# Problem details:
Skip the images and print the listing exactly.

--- Data Enclosed Below ---

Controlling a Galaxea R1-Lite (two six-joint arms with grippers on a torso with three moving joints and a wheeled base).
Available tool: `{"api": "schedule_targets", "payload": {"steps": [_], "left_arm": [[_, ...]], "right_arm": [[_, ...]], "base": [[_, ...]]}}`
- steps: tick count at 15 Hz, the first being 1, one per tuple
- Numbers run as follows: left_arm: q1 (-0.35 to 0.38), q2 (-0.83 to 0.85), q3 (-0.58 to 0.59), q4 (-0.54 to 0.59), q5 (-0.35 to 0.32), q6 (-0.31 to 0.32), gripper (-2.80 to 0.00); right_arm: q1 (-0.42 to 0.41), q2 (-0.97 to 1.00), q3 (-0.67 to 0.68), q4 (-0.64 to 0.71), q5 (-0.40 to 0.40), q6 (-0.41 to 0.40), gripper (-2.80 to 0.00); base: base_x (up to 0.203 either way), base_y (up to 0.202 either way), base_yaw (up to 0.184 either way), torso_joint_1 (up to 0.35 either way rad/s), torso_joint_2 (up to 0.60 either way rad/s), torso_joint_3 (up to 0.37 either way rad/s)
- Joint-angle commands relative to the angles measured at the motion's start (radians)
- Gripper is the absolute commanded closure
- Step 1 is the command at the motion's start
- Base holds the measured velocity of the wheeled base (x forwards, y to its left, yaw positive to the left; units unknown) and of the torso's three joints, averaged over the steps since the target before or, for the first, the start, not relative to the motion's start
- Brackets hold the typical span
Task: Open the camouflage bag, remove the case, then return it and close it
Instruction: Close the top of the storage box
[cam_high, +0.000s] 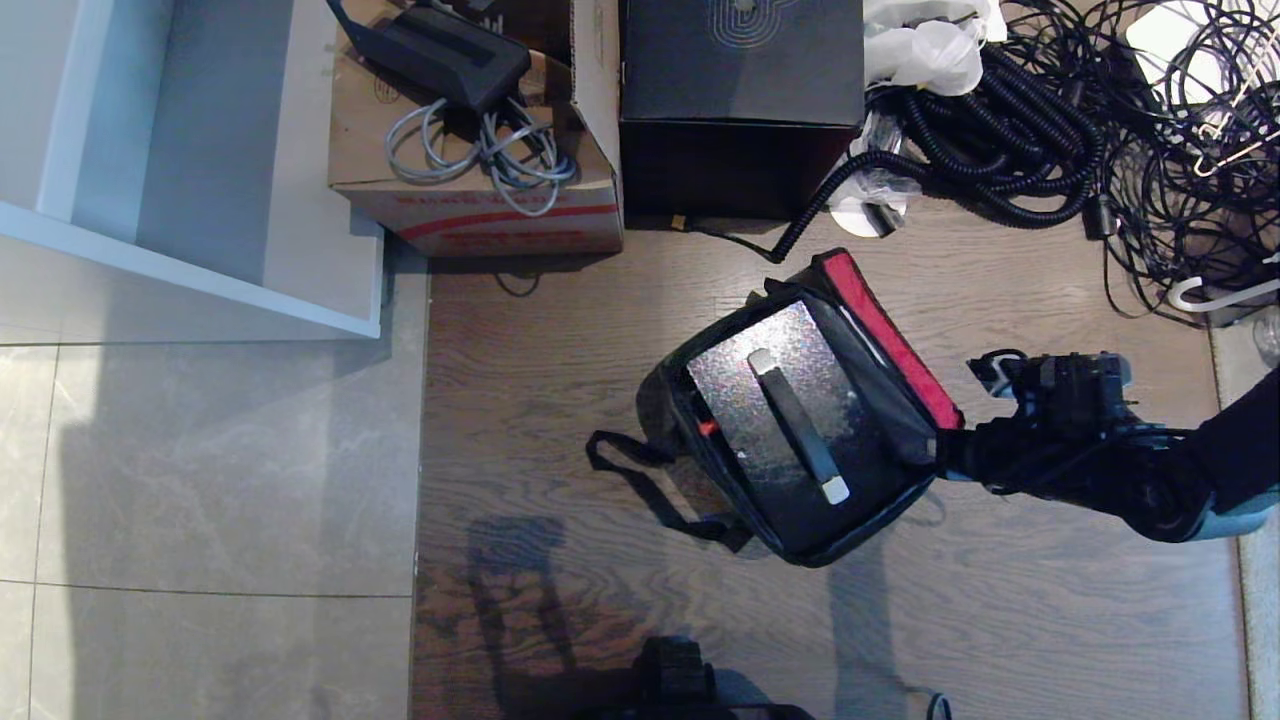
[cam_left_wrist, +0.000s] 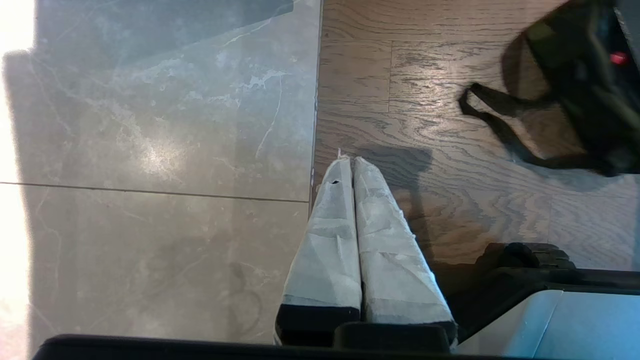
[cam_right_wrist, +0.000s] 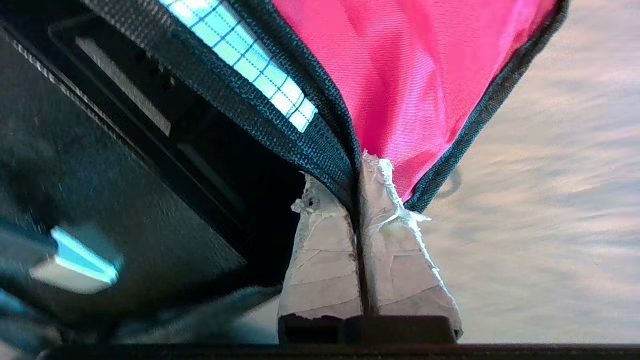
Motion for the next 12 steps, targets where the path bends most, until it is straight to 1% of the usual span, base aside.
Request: {"api": "schedule_targets", "payload": {"steps": [1,3,5,7,8,9,11,12], "left_arm": [[0.000,0.000,0.000,0.000,0.001,-0.001,0.00],[0.000,0.000,0.000,0.000,0.001,-0.001,0.00],[0.000,0.000,0.000,0.000,0.000,-0.001,0.00],[0.000,0.000,0.000,0.000,0.001,-0.001,0.00],[0.000,0.000,0.000,0.000,0.001,-0.001,0.00],[0.000,0.000,0.000,0.000,0.001,-0.001,0.00],[0.000,0.000,0.000,0.000,0.001,-0.001,0.00],[0.000,0.000,0.000,0.000,0.000,-0.001,0.00]], "right_arm": [[-0.075,0.004,-0.057,0.004,0.038,-0.036,0.00],[-0.121,0.006,-0.106,0.037,0.073,-0.056,0.00],[-0.151,0.012,-0.133,0.043,0.090,-0.074,0.00],[-0.147,0.017,-0.106,0.050,0.092,-0.066,0.00],[-0.147,0.014,-0.094,0.052,0.120,-0.059,0.00],[-0.145,0.012,-0.092,0.053,0.152,-0.022,-2.80],[-0.136,-0.006,-0.080,0.054,0.198,0.104,-2.80],[-0.136,-0.026,-0.070,0.053,0.269,0.148,-2.80]], "base": [[0.000,0.000,0.000,0.000,0.00,0.000],[0.000,0.000,0.000,0.000,0.00,0.000],[0.000,0.000,0.000,0.000,0.00,0.000],[0.000,0.000,0.000,0.000,0.00,0.000],[0.000,0.000,0.000,0.000,0.00,0.000],[0.000,0.000,0.000,0.000,0.00,0.000],[0.000,0.000,0.000,0.000,0.00,0.000],[0.000,0.000,0.000,0.000,0.00,0.000]]}}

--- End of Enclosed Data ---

# Output of the exercise:
Controlling a Galaxea R1-Lite (two six-joint arms with grippers on a torso with three moving joints and a wheeled base).
Available tool: `{"api": "schedule_targets", "payload": {"steps": [_], "left_arm": [[_, ...]], "right_arm": [[_, ...]], "base": [[_, ...]]}}`
- steps: tick count at 15 Hz, the first being 1, one per tuple
- Numbers run as follows: left_arm: q1 (-0.35 to 0.38), q2 (-0.83 to 0.85), q3 (-0.58 to 0.59), q4 (-0.54 to 0.59), q5 (-0.35 to 0.32), q6 (-0.31 to 0.32), gripper (-2.80 to 0.00); right_arm: q1 (-0.42 to 0.41), q2 (-0.97 to 1.00), q3 (-0.67 to 0.68), q4 (-0.64 to 0.71), q5 (-0.40 to 0.40), q6 (-0.41 to 0.40), gripper (-2.80 to 0.00); base: base_x (up to 0.203 either way), base_y (up to 0.202 either way), base_yaw (up to 0.184 either way), torso_joint_1 (up to 0.35 either way rad/s), torso_joint_2 (up to 0.60 either way rad/s), torso_joint_3 (up to 0.37 either way rad/s)
- Joint-angle commands relative to the angles measured at the motion's start (radians)
- Gripper is the absolute commanded closure
- Step 1 is the command at the motion's start
- Base holds the measured velocity of the wheeled base (x forwards, y to its left, yaw positive to the left; units unknown) and of the torso's three joints, averaged over the steps since the target before or, for the first, the start, not relative to the motion's start
- Brackets hold the typical span
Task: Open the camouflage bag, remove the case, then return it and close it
Instruction: Close the top of the storage box
[cam_high, +0.000s] 
[cam_left_wrist, +0.000s] 
[cam_right_wrist, +0.000s] 
Motion for the next 12 steps, targets where the path bends most, until it is straight to 1% of the usual span, base aside.
Request: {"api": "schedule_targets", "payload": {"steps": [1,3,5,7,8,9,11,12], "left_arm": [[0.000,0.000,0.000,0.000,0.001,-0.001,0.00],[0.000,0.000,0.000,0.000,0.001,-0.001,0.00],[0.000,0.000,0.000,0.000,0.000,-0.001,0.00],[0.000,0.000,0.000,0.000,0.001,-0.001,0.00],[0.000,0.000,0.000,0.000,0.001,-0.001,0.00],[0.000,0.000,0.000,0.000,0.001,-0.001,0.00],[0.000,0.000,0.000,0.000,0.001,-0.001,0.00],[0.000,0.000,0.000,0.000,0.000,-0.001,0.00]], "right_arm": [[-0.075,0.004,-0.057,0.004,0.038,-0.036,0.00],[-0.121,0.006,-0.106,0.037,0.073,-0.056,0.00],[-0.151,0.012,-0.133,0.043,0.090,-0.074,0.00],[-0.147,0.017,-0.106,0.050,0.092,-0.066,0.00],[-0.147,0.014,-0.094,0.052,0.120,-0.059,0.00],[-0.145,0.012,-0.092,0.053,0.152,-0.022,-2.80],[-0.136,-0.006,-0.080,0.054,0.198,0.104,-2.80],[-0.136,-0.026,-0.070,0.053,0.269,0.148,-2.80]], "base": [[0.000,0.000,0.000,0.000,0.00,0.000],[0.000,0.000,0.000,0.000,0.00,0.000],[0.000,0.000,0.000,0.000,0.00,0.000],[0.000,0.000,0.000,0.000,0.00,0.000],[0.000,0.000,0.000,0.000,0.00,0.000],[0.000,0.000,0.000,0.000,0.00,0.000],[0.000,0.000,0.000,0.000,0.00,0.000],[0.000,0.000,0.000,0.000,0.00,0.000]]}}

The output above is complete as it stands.